▸ REQUIREMENT:
What you return must be the lines of the data that hold the word "frame".

+--

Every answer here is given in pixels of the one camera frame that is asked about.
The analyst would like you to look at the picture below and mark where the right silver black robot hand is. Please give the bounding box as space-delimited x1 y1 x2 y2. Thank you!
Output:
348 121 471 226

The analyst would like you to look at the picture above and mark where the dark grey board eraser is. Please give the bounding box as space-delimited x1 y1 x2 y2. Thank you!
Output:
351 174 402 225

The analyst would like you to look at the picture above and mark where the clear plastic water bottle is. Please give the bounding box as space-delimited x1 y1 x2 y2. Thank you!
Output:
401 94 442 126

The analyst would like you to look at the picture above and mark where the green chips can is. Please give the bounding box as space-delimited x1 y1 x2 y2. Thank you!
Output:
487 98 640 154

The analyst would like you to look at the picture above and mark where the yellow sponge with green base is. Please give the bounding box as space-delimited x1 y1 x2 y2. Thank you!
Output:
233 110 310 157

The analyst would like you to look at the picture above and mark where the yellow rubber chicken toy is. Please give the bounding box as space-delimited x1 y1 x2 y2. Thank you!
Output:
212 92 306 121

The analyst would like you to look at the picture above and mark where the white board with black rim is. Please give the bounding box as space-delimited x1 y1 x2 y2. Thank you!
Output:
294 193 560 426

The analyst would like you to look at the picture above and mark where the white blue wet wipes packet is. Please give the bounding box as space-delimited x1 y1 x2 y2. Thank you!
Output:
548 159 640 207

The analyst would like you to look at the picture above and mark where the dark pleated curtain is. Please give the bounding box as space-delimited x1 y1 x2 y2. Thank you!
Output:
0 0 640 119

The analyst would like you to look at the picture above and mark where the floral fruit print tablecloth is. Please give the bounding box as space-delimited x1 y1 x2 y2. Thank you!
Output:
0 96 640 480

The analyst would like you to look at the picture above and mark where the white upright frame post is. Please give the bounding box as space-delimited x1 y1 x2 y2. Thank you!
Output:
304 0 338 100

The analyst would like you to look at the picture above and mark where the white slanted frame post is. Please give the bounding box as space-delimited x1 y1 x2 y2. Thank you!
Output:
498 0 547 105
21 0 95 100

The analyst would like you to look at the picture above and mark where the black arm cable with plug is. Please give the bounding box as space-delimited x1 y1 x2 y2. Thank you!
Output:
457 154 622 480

+--

▸ SOLUTION FOR THIS TASK:
Every answer here is given in pixels of the one camera frame that is asked about.
The analyst would like you to look at the picture above and mark where the white upright frame post is. Please give the bounding box as space-delimited x1 y1 x2 y2. Thank you!
The analyst would like you to look at the picture above and mark where the white slanted frame post is. Please give the bounding box as space-delimited x1 y1 x2 y2. Thank you!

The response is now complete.